What you have to do | Repeat the listing below verbatim, without its images.

Recorded data |
Segment Open

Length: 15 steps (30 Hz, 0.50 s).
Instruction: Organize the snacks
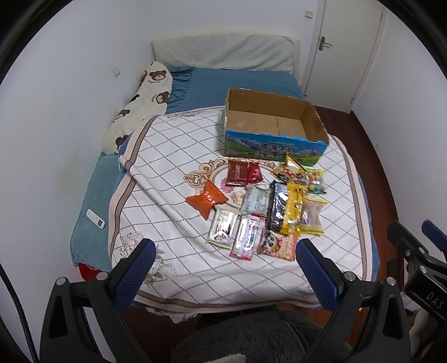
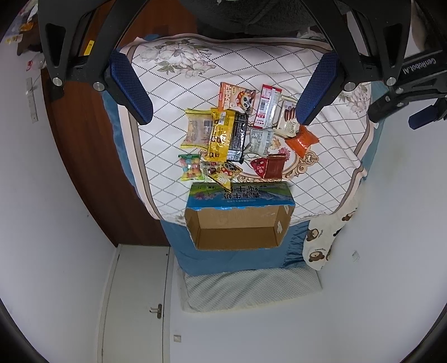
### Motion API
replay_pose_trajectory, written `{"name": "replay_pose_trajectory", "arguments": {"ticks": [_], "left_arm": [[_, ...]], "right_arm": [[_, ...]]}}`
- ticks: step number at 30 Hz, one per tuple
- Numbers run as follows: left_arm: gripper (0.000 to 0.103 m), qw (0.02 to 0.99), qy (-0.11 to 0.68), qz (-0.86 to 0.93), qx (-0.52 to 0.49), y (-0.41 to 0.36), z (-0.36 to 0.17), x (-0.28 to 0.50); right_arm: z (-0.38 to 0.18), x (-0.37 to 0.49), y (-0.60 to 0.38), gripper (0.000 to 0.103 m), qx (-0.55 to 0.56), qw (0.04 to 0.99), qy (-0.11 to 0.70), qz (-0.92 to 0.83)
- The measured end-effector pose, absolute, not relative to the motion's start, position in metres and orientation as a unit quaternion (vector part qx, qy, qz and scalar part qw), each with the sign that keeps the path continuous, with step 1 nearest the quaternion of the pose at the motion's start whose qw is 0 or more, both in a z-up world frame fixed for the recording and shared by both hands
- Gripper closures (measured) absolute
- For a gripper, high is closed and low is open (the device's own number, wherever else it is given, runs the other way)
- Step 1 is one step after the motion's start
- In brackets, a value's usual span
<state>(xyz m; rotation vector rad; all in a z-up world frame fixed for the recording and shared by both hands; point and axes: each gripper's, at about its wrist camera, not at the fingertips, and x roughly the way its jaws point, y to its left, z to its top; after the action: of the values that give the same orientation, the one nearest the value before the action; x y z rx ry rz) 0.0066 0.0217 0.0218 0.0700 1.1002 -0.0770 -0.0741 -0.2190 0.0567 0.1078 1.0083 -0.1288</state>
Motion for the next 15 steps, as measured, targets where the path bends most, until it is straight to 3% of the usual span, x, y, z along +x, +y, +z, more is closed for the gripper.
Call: {"name": "replay_pose_trajectory", "arguments": {"ticks": [6, 15], "left_arm": [[0.0, 0.83, 0.556, 0.003, 0.045, 0.026, -0.038, 0.048], [0.001, 0.764, 0.638, -0.01, 0.094, 0.007, -0.173, 0.099]], "right_arm": [[-0.005, -0.041, -0.24, 0.0, 0.084, 0.845, 0.523, -0.077], [-0.157, 0.014, -0.263, 0.0, 0.137, 0.769, 0.62, -0.071]]}}
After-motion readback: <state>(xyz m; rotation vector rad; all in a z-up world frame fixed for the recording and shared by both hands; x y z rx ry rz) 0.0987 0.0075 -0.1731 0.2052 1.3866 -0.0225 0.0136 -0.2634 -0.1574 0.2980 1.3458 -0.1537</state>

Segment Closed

Exercise result |
Length: 15 steps (30 Hz, 0.50 s).
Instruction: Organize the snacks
### Motion API
replay_pose_trajectory, written `{"name": "replay_pose_trajectory", "arguments": {"ticks": [_], "left_arm": [[_, ...]], "right_arm": [[_, ...]]}}`
- ticks: step number at 30 Hz, one per tuple
- Numbers run as follows: left_arm: gripper (0.000 to 0.103 m), qw (0.02 to 0.99), qy (-0.11 to 0.68), qz (-0.86 to 0.93), qx (-0.52 to 0.49), y (-0.41 to 0.36), z (-0.36 to 0.17), x (-0.28 to 0.50); right_arm: z (-0.38 to 0.18), x (-0.37 to 0.49), y (-0.60 to 0.38), gripper (0.000 to 0.103 m), qx (-0.55 to 0.56), qw (0.04 to 0.99), qy (-0.11 to 0.70), qz (-0.92 to 0.83)
- The measured end-effector pose, absolute, not relative to the motion's start, position in metres and orientation as a unit quaternion (vector part qx, qy, qz and scalar part qw), each with the sign that keeps the path continuous, with step 1 nearest the quaternion of the pose at the motion's start whose qw is 0 or more, both in a z-up world frame fixed for the recording and shared by both hands
- Gripper closures (measured) absolute
- For a gripper, high is closed and low is open (the device's own number, wherever else it is given, runs the other way)
- Step 1 is one step after the motion's start
- In brackets, a value's usual span
<state>(xyz m; rotation vector rad; all in a z-up world frame fixed for the recording and shared by both hands; point and axes: each gripper's, at about its wrist camera, not at the fingertips, and x roughly the way its jaws point, y to its left, z to its top; after the action: of the values that give the same orientation, the one nearest the value before the action; x y z rx ry rz) 0.0066 0.0217 0.0218 0.0700 1.1002 -0.0770 -0.0741 -0.2190 0.0567 0.1078 1.0083 -0.1288</state>
Motion for the next 15 steps, as measured, targets where the path bends most, until it is straight to 3% of the usual span, x, y, z along +x, +y, +z, more is closed for the gripper.
Call: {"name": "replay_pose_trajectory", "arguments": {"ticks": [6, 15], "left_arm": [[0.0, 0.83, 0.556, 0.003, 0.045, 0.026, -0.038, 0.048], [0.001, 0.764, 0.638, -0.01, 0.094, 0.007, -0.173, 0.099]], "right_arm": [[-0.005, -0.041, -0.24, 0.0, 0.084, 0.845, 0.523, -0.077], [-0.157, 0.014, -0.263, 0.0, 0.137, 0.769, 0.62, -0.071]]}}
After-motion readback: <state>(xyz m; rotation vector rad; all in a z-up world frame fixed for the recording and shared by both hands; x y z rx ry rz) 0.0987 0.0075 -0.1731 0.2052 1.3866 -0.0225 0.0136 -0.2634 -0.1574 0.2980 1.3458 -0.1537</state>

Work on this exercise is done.